> EXERCISE INSTRUCTIONS:
Work out how many lines in the listing below carry the word "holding". Give that number alone.
□ □ □
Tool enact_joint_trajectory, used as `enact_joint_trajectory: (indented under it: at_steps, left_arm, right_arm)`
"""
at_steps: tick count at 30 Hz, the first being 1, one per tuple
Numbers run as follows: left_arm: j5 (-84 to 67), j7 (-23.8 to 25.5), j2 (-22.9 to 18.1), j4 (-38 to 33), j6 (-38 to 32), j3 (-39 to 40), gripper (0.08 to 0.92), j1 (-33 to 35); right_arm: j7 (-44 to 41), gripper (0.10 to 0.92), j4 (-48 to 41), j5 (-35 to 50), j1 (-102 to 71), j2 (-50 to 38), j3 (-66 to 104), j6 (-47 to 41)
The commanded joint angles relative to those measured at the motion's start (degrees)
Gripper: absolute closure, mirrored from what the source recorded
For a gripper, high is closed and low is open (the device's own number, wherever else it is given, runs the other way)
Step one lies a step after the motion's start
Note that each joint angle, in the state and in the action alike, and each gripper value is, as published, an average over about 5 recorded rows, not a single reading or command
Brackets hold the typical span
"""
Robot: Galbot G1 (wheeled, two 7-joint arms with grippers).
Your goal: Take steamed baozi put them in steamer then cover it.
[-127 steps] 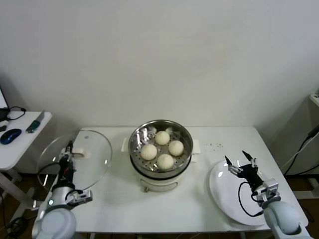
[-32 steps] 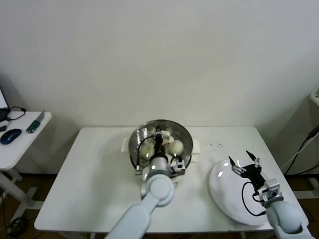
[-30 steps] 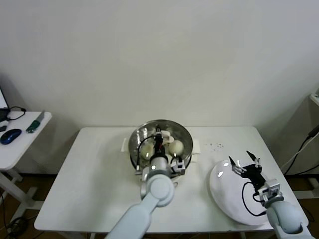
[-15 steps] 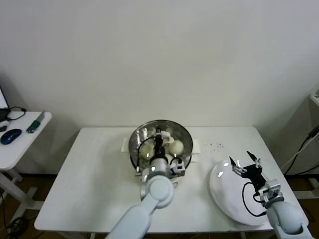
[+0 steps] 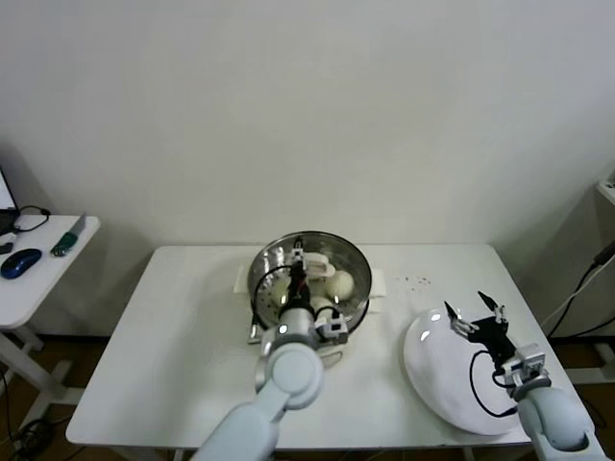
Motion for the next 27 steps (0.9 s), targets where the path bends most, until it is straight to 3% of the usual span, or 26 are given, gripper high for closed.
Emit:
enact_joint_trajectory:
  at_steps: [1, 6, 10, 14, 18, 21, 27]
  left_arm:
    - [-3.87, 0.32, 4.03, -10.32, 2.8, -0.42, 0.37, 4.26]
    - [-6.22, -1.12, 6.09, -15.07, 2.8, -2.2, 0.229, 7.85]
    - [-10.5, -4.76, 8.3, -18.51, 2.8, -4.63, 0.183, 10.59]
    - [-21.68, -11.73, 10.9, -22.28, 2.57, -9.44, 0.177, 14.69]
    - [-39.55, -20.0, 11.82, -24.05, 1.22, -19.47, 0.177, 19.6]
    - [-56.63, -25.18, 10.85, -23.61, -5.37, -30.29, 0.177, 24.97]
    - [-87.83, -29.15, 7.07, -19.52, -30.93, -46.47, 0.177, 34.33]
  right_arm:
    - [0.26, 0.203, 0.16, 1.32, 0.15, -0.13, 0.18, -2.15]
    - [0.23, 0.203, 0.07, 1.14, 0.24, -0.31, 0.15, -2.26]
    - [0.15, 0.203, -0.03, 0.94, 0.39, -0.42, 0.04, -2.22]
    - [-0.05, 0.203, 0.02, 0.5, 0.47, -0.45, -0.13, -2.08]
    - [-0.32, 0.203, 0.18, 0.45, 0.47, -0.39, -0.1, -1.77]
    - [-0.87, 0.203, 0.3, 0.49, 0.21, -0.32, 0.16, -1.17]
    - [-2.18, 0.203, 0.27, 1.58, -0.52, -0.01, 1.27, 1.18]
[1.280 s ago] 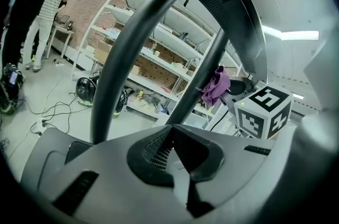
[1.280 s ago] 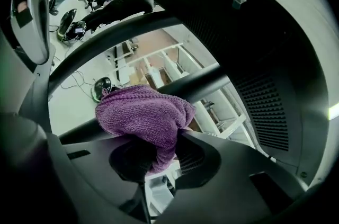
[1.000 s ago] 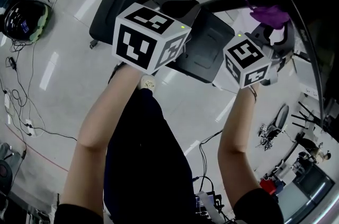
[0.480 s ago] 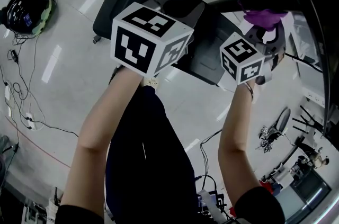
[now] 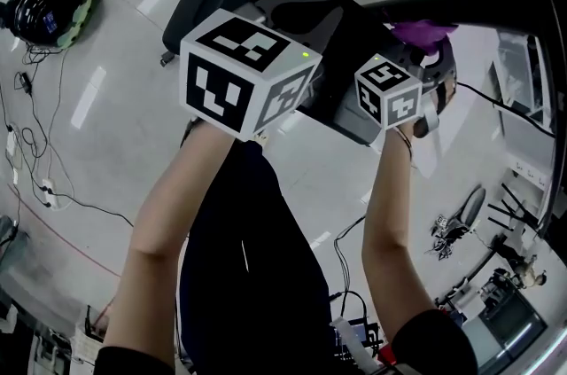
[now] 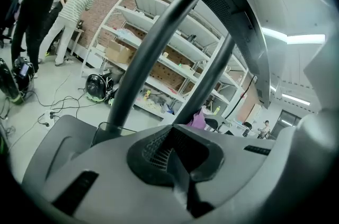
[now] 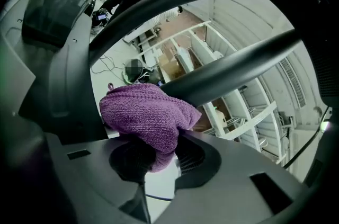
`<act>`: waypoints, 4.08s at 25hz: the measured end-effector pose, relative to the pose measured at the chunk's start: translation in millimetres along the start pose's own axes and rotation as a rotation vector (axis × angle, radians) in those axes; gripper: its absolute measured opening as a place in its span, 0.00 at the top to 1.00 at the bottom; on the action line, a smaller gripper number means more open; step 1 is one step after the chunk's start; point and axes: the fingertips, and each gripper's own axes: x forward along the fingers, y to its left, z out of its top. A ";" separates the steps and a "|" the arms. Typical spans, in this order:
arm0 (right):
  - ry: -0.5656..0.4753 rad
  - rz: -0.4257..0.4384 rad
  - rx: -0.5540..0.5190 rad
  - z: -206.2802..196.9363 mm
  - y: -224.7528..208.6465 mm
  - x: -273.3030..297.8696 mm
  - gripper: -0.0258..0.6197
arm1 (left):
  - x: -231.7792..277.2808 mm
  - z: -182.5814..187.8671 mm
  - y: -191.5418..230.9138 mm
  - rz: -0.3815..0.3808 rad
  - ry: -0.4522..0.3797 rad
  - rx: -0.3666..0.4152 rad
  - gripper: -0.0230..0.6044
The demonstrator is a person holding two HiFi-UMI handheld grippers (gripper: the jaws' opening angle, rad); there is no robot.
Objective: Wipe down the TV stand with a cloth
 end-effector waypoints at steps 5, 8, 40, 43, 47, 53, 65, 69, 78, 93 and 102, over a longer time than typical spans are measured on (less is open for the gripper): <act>0.037 0.057 -0.019 -7.5 30.1 5.6 0.81 | -7.1 -2.6 5.6 0.010 -0.009 -0.010 0.95; 0.052 0.087 -0.035 -10.0 46.7 7.2 0.81 | -10.2 -3.0 9.1 0.017 -0.013 -0.014 0.95; -0.381 0.752 0.141 195.3 67.7 -83.1 0.81 | -93.7 -3.0 63.9 0.190 -0.061 -0.086 0.95; -0.442 0.791 0.085 231.6 72.6 -96.0 0.81 | -107.7 3.3 79.9 0.230 -0.066 -0.089 0.95; -0.501 0.854 0.027 276.8 85.3 -106.8 0.81 | -129.5 10.9 105.5 0.281 -0.081 -0.099 0.95; -0.479 1.042 -0.096 318.5 133.9 -104.1 0.81 | -151.3 14.3 137.9 0.332 -0.109 -0.137 0.95; -0.249 1.259 -0.373 324.5 222.5 -88.2 0.81 | -158.3 -6.2 169.1 0.354 -0.090 -0.178 0.95; -0.154 1.288 -0.410 309.3 233.9 -79.6 0.81 | -155.3 -9.0 171.9 0.346 -0.081 -0.183 0.95; -0.006 1.286 -0.346 281.7 231.7 -74.8 0.81 | -146.9 -8.0 166.5 0.320 -0.075 -0.175 0.95; -0.036 1.194 -0.262 256.2 199.9 -81.8 0.81 | -138.7 -19.1 136.7 0.277 -0.054 -0.152 0.95; -0.228 1.240 -0.264 337.8 194.2 -133.7 0.81 | -170.4 -18.0 149.8 0.326 -0.079 -0.160 0.95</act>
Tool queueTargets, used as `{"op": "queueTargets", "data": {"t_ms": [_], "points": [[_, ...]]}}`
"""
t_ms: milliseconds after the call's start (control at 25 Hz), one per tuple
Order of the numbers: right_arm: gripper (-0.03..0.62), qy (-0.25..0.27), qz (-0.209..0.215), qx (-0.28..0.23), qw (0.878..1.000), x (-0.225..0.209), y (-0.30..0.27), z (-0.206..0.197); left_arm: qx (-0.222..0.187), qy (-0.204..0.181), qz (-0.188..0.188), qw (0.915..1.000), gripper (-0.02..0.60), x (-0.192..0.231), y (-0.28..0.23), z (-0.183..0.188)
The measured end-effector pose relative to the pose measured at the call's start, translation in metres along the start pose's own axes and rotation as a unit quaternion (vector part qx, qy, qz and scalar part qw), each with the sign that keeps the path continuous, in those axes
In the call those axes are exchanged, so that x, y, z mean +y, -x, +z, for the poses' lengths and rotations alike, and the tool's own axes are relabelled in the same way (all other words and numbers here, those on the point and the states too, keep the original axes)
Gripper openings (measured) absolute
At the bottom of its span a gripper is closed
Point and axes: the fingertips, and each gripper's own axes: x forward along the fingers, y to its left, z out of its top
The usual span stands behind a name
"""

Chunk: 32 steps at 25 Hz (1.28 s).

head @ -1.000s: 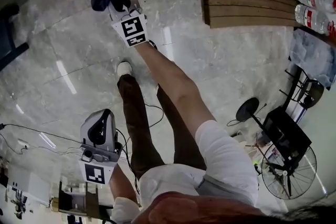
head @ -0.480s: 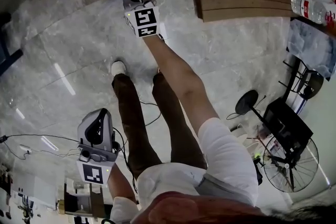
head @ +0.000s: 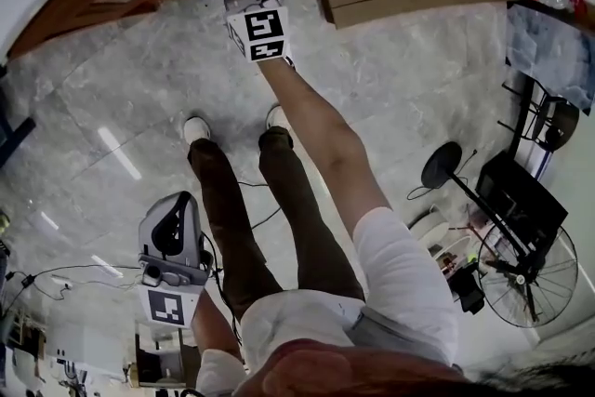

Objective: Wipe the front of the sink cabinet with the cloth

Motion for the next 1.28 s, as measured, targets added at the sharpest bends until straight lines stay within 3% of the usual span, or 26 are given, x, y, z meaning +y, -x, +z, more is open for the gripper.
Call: {"op": "queueTargets", "data": {"t_ms": [480, 1280], "points": [[0.055, -0.040, -0.088, -0.007, 0.995, -0.123, 0.031, 0.006, 0.020, 0.000, -0.019, 0.9996, 0.005, -0.031, -0.041, -0.009], [0.055, -0.063, -0.181, 0.015, 0.981, -0.277, 0.067, -0.006, 0.050, -0.014, -0.030, 0.9982, 0.005, -0.044, -0.077, -0.019]]}}
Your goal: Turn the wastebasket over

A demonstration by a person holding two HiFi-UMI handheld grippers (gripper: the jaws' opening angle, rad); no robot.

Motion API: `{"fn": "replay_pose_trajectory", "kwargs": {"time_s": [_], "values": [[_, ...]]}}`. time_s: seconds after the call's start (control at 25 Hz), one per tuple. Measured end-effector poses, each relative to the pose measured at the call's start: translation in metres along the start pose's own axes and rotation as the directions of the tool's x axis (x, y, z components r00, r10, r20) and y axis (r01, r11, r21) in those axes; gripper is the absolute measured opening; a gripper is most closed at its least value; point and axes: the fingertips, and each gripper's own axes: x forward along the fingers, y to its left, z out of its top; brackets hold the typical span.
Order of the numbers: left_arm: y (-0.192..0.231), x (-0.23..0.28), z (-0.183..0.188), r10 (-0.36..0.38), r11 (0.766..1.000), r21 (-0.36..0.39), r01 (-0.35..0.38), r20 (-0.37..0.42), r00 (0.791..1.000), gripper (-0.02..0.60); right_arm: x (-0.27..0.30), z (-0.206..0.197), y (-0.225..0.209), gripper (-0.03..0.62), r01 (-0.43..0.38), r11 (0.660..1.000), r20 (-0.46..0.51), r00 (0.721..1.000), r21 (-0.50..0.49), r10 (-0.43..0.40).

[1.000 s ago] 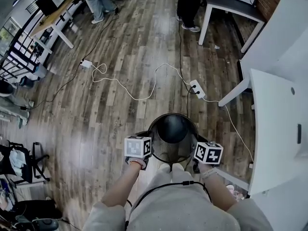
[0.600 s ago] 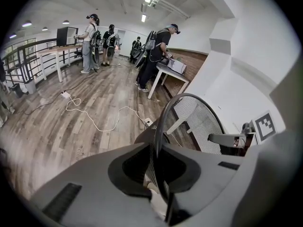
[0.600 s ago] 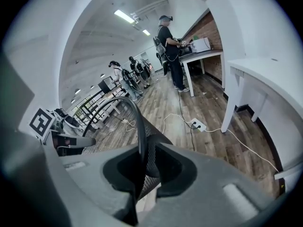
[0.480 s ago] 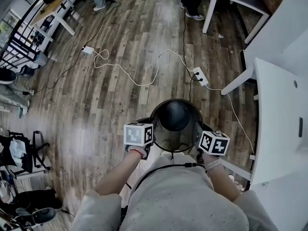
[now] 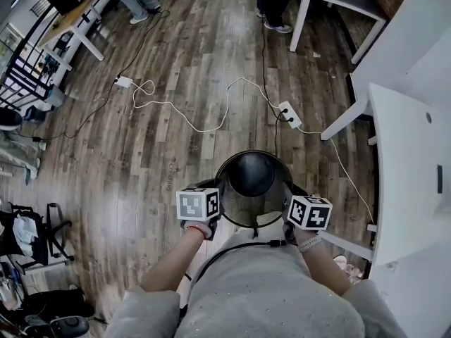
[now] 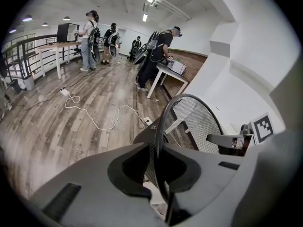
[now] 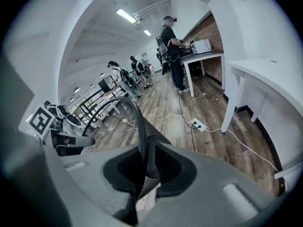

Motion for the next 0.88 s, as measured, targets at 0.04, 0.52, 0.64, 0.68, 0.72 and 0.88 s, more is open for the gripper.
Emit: {"fn": "replay_pose_trajectory", "kwargs": {"time_s": [0.04,0.52,0.64,0.68,0.72,0.88], "values": [[0.002,-0.001,0.001,0.001,1.0,0.002,-0.001,0.002,1.0,0.037,0.001,0.0,0.002,0.046,-0.001,1.0,0.001,1.0,0.0,0.001],[0.023,-0.013,-0.001,0.017,1.0,-0.015,-0.017,0.021,1.0,0.037,0.011,-0.004,0.022,0.044,-0.011,1.0,-0.005,1.0,-0.02,0.011],[0.025,-0.012,-0.006,0.018,1.0,-0.022,-0.017,0.017,1.0,0.037,0.013,-0.007,0.022,0.044,-0.012,1.0,-0.01,1.0,-0.02,0.012],[0.026,-0.011,-0.006,0.016,1.0,-0.024,-0.016,0.016,1.0,0.037,0.014,-0.008,0.022,0.044,-0.014,1.0,-0.012,1.0,-0.02,0.013],[0.027,-0.011,-0.007,0.013,1.0,-0.026,-0.013,0.016,1.0,0.038,0.016,-0.008,0.023,0.044,-0.015,1.0,-0.016,1.0,-0.021,0.015],[0.033,-0.009,-0.011,0.02,0.999,-0.032,-0.019,0.012,1.0,0.038,0.022,-0.013,0.024,0.044,-0.025,1.0,-0.029,0.999,-0.017,0.024]]}}
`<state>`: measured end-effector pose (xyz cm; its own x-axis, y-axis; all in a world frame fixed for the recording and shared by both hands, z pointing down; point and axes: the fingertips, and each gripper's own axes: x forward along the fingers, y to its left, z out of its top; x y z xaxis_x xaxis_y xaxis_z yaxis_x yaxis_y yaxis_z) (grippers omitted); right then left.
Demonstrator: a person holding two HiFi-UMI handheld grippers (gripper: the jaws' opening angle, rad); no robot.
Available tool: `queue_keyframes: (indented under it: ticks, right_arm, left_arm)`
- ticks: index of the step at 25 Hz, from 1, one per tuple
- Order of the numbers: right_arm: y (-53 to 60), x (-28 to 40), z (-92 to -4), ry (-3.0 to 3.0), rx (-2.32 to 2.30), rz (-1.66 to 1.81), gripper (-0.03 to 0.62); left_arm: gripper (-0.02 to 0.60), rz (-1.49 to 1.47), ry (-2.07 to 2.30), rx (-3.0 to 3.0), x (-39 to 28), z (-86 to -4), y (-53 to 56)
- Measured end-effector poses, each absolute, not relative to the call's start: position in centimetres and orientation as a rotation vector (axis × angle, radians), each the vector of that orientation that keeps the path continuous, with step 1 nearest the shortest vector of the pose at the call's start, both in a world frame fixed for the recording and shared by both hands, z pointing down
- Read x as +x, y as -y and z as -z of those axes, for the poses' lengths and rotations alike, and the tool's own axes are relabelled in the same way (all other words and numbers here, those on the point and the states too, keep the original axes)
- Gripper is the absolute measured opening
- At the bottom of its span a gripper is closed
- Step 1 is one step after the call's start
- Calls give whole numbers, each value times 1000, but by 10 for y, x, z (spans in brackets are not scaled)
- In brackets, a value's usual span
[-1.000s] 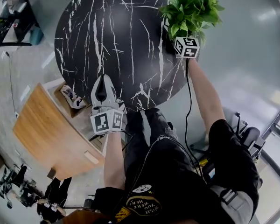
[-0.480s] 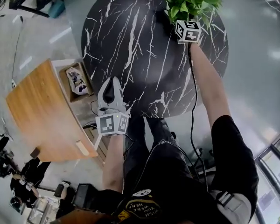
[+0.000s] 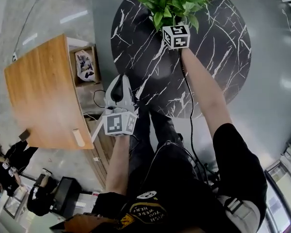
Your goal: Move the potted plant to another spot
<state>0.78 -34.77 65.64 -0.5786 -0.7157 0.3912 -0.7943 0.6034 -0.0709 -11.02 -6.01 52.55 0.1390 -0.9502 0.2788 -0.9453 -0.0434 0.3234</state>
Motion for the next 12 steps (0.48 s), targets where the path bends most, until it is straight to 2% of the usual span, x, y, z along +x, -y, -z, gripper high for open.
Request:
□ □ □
> RESULT:
3